France has pledged, under the 2007 Grenelle law on the environment, to reduce its pesticide consumption by 50 percent by 2018. To help meet this goal, Stéphane Le Foll, the minister of agriculture, announced on Nov. 13 a new sustainable agriculture bill that is scheduled to be submitted to the French Assembly in January for debate. Considering organic producers who refuse pre-emptive use of pesticides as criminals will not help France’s transition to sustainable agricultural practices. The law requiring such use in Burgundy is not only bad policy, it is terrible publicity for French wine. The law should be changed, and the French Assembly should pass the new bill on sustainable agriculture this month.
But Bordeaux has greatly reduces its use of pesticides.
“Reduce pesticide use by 50 percent.” That was the challenge thrown to Bordeaux wine producers by French president Nicolas Sarkozy in October 2007 during national consultations on environmental issues, reports French daily Le Figaro.
The producers were given 10 years to reach that objective but they have already exceeded it after just two harvests.
“We have reduced insecticide and herbicide use by 80 percent and we no longer have to treat vines against parasitic insects and mites,” announced Etienne Priou, the director of Château Beaumont, a major producer situated in Cussac-Fort-Médoc. He made his announcement during an organized visit by members of the Union of Industries for Plant Protection (UIPP) during which he also confirmed that neither the quality or quantity of the 700,000 bottles of Bordeaux which Château Beamont produces each year have suffered in any way.

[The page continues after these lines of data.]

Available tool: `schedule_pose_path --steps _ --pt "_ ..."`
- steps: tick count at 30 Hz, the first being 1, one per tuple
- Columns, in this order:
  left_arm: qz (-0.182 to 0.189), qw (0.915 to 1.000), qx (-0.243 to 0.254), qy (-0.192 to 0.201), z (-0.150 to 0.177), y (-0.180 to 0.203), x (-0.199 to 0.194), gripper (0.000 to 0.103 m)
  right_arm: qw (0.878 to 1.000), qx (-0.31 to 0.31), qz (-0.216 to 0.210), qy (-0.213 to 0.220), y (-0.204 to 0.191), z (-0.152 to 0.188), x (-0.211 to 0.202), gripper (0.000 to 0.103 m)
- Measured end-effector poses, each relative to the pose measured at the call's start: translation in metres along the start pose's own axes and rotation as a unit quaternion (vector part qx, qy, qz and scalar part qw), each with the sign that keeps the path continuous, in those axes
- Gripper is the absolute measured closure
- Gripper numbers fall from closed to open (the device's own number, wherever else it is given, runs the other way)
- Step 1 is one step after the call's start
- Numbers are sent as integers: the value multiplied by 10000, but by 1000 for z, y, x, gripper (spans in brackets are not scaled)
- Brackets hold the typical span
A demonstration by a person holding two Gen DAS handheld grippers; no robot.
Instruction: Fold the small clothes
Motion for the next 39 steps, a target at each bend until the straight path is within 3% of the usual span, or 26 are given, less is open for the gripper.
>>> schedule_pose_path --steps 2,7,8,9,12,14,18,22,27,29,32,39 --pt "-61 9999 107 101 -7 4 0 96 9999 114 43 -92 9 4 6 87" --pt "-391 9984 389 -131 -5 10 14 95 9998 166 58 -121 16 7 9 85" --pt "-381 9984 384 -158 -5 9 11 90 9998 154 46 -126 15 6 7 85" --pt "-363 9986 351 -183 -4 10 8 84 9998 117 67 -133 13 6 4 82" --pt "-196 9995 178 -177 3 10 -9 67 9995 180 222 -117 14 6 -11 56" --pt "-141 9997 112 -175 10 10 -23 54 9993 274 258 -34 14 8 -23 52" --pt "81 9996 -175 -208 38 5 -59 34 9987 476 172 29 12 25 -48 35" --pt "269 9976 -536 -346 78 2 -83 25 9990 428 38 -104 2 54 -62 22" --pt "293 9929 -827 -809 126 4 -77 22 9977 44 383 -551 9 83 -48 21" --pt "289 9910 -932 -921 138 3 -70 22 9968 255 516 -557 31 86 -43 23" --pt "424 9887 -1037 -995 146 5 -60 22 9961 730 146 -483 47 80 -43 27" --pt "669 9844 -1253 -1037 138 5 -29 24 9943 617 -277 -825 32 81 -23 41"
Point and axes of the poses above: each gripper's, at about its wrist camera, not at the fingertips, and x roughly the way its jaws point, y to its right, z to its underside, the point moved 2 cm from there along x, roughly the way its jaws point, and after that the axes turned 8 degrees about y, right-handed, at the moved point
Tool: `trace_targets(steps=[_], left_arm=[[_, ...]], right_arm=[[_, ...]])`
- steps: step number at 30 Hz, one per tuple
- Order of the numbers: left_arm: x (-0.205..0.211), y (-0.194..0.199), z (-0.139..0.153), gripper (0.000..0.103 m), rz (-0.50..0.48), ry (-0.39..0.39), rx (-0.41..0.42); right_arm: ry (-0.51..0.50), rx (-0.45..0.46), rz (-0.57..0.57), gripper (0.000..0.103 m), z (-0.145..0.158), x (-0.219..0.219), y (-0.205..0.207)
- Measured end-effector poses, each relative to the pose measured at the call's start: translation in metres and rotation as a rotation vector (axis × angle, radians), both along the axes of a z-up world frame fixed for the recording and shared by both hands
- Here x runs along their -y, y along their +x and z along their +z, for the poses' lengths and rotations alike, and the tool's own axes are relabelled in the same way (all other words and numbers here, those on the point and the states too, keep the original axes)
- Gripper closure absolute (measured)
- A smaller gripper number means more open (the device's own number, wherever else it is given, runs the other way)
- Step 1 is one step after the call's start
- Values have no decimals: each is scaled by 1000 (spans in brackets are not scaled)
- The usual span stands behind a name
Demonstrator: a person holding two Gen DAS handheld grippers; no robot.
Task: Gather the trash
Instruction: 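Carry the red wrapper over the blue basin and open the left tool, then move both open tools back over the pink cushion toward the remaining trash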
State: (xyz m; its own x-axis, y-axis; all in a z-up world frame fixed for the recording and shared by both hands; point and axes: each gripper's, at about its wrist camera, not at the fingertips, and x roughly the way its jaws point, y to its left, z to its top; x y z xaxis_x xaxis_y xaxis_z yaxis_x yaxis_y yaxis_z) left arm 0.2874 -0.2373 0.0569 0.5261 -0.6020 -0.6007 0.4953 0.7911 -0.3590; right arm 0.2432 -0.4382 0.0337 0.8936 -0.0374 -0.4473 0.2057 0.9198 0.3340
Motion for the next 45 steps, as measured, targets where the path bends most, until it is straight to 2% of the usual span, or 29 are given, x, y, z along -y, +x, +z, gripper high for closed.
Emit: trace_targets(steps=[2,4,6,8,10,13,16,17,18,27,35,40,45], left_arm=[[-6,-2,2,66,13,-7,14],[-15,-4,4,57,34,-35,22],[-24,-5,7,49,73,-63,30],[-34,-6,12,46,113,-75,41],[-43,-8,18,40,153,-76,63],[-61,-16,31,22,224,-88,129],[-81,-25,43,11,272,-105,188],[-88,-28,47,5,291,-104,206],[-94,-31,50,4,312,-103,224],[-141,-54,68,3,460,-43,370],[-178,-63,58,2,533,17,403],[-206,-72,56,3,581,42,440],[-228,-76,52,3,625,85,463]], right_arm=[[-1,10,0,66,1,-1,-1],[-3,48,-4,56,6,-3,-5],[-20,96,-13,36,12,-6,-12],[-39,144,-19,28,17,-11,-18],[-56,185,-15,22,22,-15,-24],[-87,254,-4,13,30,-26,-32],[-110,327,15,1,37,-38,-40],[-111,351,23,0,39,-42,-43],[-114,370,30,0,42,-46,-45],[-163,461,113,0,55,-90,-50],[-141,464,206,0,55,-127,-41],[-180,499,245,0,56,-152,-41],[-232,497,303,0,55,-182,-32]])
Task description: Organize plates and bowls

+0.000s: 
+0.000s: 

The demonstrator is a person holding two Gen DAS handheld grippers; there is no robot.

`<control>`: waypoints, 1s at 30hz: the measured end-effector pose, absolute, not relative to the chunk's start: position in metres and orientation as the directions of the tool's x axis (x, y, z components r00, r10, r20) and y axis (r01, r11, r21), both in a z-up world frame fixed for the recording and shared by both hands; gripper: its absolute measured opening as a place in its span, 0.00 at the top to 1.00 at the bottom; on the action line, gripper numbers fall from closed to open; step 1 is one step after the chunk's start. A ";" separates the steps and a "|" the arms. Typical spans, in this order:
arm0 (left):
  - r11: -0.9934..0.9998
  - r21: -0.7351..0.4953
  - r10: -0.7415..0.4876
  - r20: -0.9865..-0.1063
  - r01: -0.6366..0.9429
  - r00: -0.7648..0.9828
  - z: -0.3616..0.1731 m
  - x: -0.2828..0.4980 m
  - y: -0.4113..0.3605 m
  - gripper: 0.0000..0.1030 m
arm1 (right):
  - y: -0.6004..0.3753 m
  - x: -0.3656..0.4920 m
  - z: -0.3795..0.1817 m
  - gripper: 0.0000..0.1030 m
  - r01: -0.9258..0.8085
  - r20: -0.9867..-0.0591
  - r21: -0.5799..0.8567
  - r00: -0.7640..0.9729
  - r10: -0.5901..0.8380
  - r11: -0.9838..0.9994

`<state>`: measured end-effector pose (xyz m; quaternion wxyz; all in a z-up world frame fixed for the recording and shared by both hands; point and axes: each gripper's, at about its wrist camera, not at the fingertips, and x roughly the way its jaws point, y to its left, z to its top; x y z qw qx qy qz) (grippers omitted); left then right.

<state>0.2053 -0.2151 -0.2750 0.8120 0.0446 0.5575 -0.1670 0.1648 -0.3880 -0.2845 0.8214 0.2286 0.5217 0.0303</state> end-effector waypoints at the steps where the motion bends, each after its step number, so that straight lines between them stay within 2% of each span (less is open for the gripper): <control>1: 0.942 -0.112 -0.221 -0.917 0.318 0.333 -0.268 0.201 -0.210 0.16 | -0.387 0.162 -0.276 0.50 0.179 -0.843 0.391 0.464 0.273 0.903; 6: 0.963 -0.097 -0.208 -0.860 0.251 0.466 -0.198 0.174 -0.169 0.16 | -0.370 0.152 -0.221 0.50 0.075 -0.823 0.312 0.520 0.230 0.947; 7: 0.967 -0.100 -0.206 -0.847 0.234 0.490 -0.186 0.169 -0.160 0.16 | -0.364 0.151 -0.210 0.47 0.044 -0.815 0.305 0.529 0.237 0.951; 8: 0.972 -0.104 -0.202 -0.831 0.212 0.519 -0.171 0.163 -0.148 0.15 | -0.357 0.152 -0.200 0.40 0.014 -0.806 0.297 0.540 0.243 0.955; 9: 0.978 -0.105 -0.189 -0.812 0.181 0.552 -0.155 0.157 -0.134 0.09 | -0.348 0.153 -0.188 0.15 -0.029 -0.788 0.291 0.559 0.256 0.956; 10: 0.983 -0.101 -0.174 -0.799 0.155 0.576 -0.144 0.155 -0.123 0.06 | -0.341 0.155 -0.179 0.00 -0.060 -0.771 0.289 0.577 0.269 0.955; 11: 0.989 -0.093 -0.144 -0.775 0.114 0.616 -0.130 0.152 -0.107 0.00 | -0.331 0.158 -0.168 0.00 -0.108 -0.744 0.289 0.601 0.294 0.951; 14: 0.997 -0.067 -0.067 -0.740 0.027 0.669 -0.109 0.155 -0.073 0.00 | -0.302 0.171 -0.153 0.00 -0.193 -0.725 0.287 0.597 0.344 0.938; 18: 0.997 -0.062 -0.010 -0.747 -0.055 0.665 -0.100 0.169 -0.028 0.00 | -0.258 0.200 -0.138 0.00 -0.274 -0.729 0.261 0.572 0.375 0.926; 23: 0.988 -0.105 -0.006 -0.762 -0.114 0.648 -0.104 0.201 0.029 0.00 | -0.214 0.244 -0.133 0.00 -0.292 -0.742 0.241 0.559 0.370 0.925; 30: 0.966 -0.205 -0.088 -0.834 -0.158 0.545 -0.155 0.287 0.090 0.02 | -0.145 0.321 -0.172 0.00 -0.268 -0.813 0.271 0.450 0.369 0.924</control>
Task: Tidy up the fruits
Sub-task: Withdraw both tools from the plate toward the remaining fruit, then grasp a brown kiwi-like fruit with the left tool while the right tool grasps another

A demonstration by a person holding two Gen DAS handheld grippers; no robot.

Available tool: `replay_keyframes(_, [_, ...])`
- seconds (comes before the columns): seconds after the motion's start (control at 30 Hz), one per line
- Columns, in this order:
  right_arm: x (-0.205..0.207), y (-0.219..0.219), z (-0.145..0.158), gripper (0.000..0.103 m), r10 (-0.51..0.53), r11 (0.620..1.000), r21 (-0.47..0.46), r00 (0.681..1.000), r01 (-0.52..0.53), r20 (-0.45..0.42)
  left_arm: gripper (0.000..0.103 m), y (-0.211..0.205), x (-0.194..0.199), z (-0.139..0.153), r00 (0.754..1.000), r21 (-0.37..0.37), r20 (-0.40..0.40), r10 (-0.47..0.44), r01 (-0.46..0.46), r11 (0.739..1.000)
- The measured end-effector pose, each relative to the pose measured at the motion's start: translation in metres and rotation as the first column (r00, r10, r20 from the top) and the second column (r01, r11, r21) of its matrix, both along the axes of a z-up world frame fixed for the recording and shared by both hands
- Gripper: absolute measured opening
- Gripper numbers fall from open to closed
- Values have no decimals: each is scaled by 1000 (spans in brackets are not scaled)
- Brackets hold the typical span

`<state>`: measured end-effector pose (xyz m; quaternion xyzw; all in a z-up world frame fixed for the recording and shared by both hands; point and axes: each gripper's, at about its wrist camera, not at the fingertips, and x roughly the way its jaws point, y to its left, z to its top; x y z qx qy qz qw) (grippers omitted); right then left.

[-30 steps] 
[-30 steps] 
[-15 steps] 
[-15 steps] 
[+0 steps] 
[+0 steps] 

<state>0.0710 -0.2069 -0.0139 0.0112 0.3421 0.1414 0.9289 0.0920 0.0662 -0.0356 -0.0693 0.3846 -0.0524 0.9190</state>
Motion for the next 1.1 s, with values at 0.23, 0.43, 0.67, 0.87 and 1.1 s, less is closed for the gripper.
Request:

Looking at Priou’s immaculate grapes makes it difficult to imagine the ravages that mildew and parasites like the fruit tree tordrix (Archips Podana) or Botrytis can cause. These three infernal imports from other parts of the world have caused much damage over the years.
Thierry Coulon, scientific director of the French Institute of vineyards and Wine (IFWW) says that “In the Bordeaux region, mildew is public enemy number one. If it attacks early, in spring, it can destroy entire harvests, as was the case in 2007.” To demonstrate his point he showed the visitors a shriveled vine stump which had fallen victim to mildew.
In order to protect his vineyards whilst at the same time reducing environmental impact to a minimum, Priou, along with a hundred other Bordeaux producers, decided to apply the principles of Integrated Farm Management which in his view represent a reasonable compromise between two extremes – all-chemical or all-bio.
The French version of the Integrated Farm Management concept was launched with the creation of a website forum dedicated to the development of agricultural practices which respect the environment and are economically viable.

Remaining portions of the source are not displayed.